Every week Matthew Rossi writes The Care and Feeding of Warriors, the column dedicated to the class everyone can aspire to except blood elves. Why can't blood elves be warriors? Because giving Taunt to blood elves would be redundant.

The common wisdom is that there are three roles in an instance. You have your DPS, who kill things. You have your healers, who keep things from killing you. And you have your tanks, who keep the things you intend to kill from killing you first. It's a concept so simple and widespread in WoW that most people refer to it as 'The Holy Trinity'. The only problem with this beautiful theory is, it's wrong.

When I first thought about it, the glaring omission was CC, or Crowd Control. You have CC to help the group by deciding which mobs you're going to try and kill first and prevent other mobs from trying to kill you while you do it. Eureka, I shouted from my bathtub (almost dropping my laptop), there are four lights! But the more I thought about it, I realized that I'd fallen into a subtle trap. There aren't four roles, there are still only three.

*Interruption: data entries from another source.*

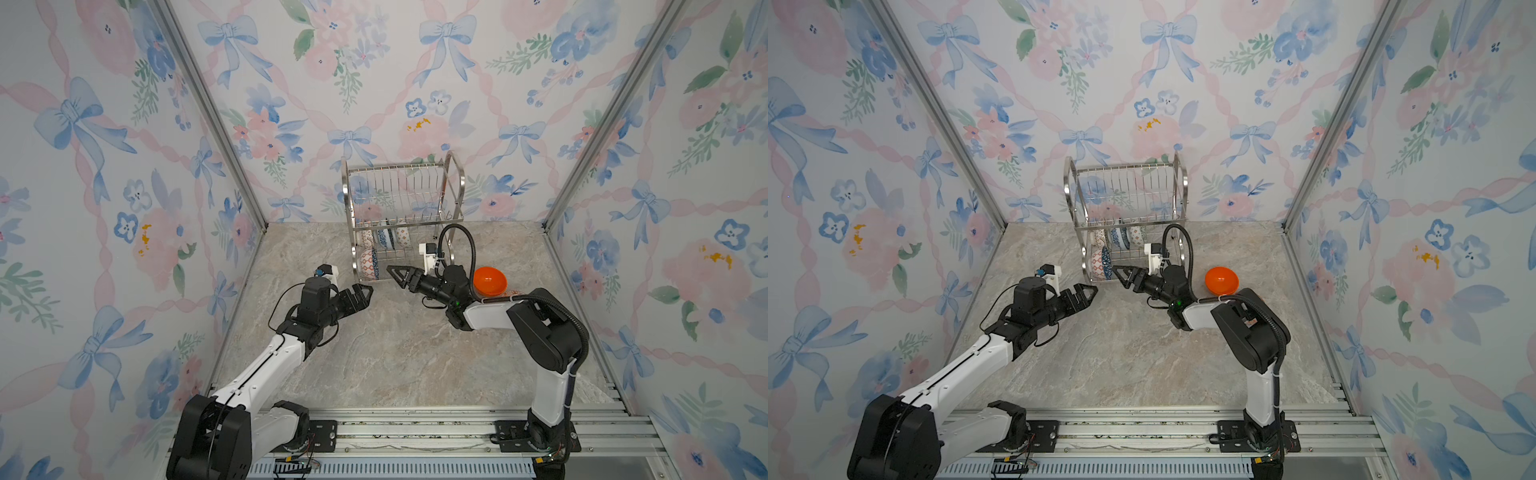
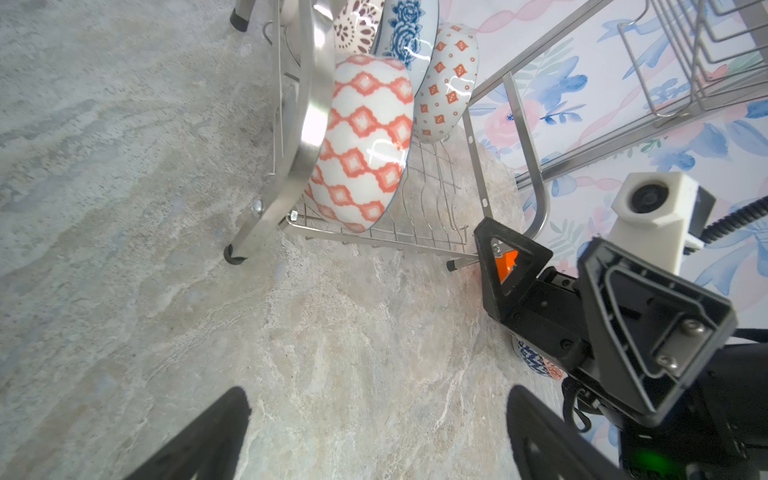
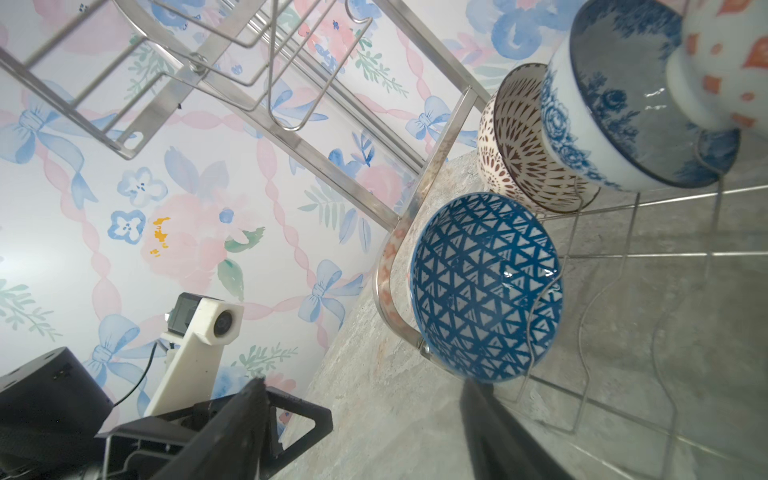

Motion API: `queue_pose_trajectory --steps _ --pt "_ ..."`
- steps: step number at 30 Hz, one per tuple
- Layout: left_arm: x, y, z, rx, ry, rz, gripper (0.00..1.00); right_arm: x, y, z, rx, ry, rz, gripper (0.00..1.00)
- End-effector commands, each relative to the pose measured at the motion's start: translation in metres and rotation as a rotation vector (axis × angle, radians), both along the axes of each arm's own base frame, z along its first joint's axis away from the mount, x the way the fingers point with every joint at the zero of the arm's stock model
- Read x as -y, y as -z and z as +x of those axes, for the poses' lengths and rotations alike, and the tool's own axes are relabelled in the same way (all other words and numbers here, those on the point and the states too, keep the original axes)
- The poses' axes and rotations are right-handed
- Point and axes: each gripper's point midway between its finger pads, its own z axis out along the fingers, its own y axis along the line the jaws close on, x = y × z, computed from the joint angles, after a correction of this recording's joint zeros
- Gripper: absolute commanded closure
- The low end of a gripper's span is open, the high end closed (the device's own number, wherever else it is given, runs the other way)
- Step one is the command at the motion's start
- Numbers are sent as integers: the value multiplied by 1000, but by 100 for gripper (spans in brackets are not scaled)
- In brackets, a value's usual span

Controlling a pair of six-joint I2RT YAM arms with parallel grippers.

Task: Load bowls into a dish rack
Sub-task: Pick up the bowl from the middle-right of the table.

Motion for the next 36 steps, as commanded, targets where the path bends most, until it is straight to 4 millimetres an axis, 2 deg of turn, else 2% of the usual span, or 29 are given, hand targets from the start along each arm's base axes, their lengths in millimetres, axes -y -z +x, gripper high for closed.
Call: queue_pose_trajectory --steps 1,9,12,15,18,21,24,27,30,32,36 --pt "4 -2 -3 6 18 7 2 3 -12 -9 47 18 -11 4" --pt "11 -6 -11 22 38 -9 2 9 -14 -39 67 42 -168 3" --pt "15 -6 -15 26 47 -10 3 20 -13 -50 57 66 -259 3" --pt "25 -4 -20 31 73 3 3 44 -4 -58 32 124 -413 3" --pt "37 -5 -24 45 100 5 3 92 1 -62 -16 282 -625 3" --pt "55 -9 -28 67 136 11 3 157 -5 -64 -72 496 -817 3" --pt "75 -13 -31 84 171 24 3 213 -6 -68 -163 635 -879 3" --pt "94 -14 -33 92 204 33 2 261 0 -70 -268 721 -877 3" --pt "113 -13 -37 96 241 35 3 301 8 -78 -366 811 -885 3" --pt "121 -12 -37 100 253 44 2 319 14 -82 -404 846 -899 3" --pt "136 -12 -37 100 278 49 3 340 37 -88 -490 840 -957 3"
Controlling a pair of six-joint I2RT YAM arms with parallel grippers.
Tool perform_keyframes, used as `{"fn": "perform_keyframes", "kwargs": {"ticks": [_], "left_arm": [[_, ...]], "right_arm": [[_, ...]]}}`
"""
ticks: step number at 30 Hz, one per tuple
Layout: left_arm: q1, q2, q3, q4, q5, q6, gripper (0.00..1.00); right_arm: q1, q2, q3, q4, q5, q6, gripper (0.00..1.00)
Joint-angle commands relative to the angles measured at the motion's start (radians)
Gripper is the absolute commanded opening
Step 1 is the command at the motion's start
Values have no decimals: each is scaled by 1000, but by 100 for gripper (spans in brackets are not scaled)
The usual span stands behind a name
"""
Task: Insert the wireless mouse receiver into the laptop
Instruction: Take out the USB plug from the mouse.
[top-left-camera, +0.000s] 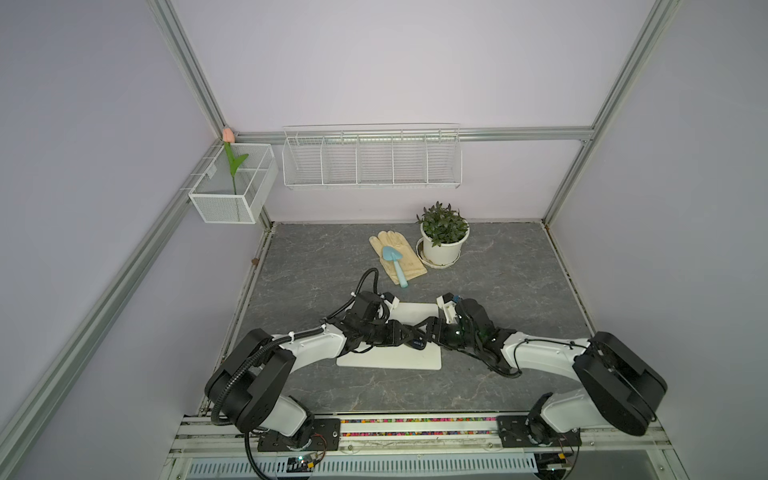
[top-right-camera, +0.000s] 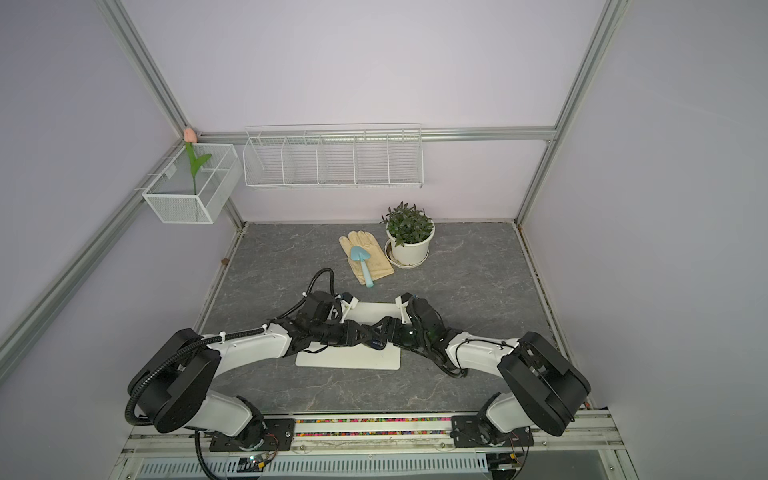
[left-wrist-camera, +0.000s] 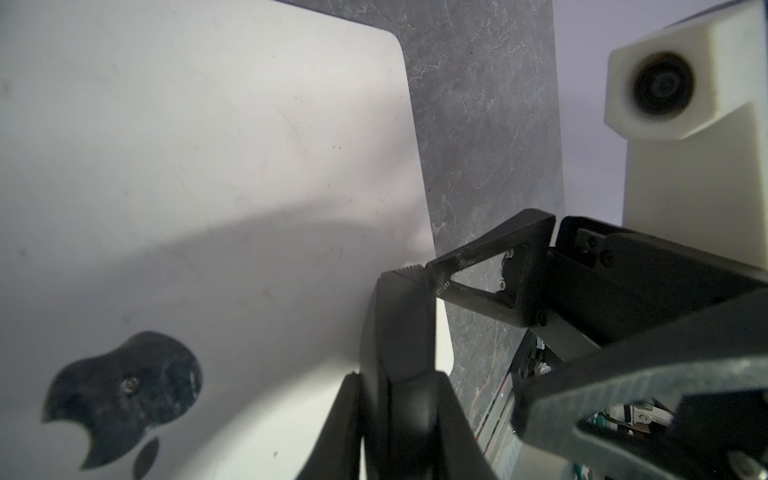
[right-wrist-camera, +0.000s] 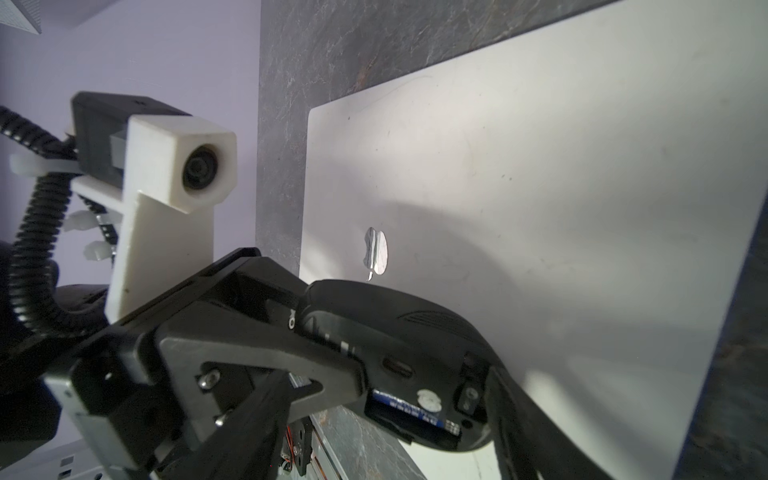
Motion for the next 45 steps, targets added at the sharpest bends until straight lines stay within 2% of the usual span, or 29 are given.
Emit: {"fn": "perform_keyframes", "kwargs": {"ticks": [1,6,14,30,34,39,45], "left_arm": [[-6,29,13,-44,-48,14,0],[-7,33,15,-39,-48,9,0],[-17,41,20,-31,-54,4,0],[-32,35,18,-25,-62,-3,0],[-42,37,16,-12,-65,-13,0],[-66,55,10,6,-71,-23,0],[-75,84,-13,32,-77,-27,0]], "right_arm": [[11,25,-19,61,-15,70,77],[11,33,-30,87,-28,80,78],[21,55,-30,152,-132,97,78],[26,-1,-44,77,-110,70,82],[26,26,-52,161,-114,81,82],[26,79,-84,377,-116,139,81],[26,134,-101,572,-115,188,76]]}}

CC, DPS, and healing. And that's it.

The reason I can say that is because tanking is just another form of crowd control. The heart of CC is in keeping mobs controlled so that they don't melt faces or eat people while you wear them down, and that's exactly what any tank, be he warrior, paladin or druid in bear form does. All tanking is just a subsection of CC, it's no more an independent role in an instance than saying that we have CC, Magic Damage, Melee Damage and Healing, or going even further and differentiating the type of healing we have. A lot of times, a group will take a second tank into Shattered Halls for the express purpose of using that second tank to help tie up some adds: she's just performing a CC role. When you think of the game in this way, divided into this new 'Holy Trinity' you suddenly get whole new ideas about what's a hybrid and what is not.

Mages? CC and DPS. Rogues? CC and DPS. Warriors? CC and DPS. Each of these classes does their job differently, of course. Mages CC by totally immobilizing their targets with a renewable effect that has diminishing returns. Rogues apply a non-renewable form of CC that generally lasts longer than the mages. And warriors CC by keeping the mob or mobs focused on them, a much longer term form of control but one that requires healing and damage to their controlled mob or mobs. Tanking is at once the most versatile and most limited form of crowd control, because while it can be applied to multiple mobs at once and doesn't automatically break when someone else hits the tanked mobs (indeed, the whole point is to hit them) it also requires the most work from the other classes as it calls for them to focus on the tanked mobs and burn them down with damage while keeping the tank up.

What's the point, you might well be asking? Well, the point is that as you're running the endgame instances, you have multiple classes doing the tanking job. Therefore, it's time to consider the warrior as a CC class. You may already have a feral tank, enhancement shammy, paladin healer and hunter ready to go for your Shattered Halls run, and a fury warrior may NOT in fact be the worst choice for a fifth to fill out the run. The hunter will be trapping and DPSing, the shammy will be DPSing, the bear tanking, the pally healing... and when the fury warrior is not DPSing a boss, he can CC by offtanking. Sure, it means his DPS will be lower on the trash. But you HAVE enough DPS for the trash. What you need is crowd control, and simply by equipping some of his tanking gear and soaking up the occasional heal, that warrior can indefinitely control that mob. You don't have to worry about a sheep breaking, or a sap wearing off, or re-trapping, and while tanking the mob the warrior will also be damaging it, reducing its armor, and otherwise softening it up so that when the party is ready to move onto it, it will go down rapidly.

Yeah, warriors as CC is a weird idea. But it's a weird idea that needs to be considered in the era of multiple tanks. If you want to have well-geared warrior tanks for endgame, you need to bring warriors to five mans who may not be geared well enough to MT them, or unable to respec to a build that's really only useful inside instances. An Arms/Fury warrior may not be set up to establish as much aggro as fast as a full prot spec warrior can, but given ten or more uninterrupted seconds with a mob he can stick it to himself like glue. It's time to fully consider the offtank as a CC option for the good of warrior tanking as a whole.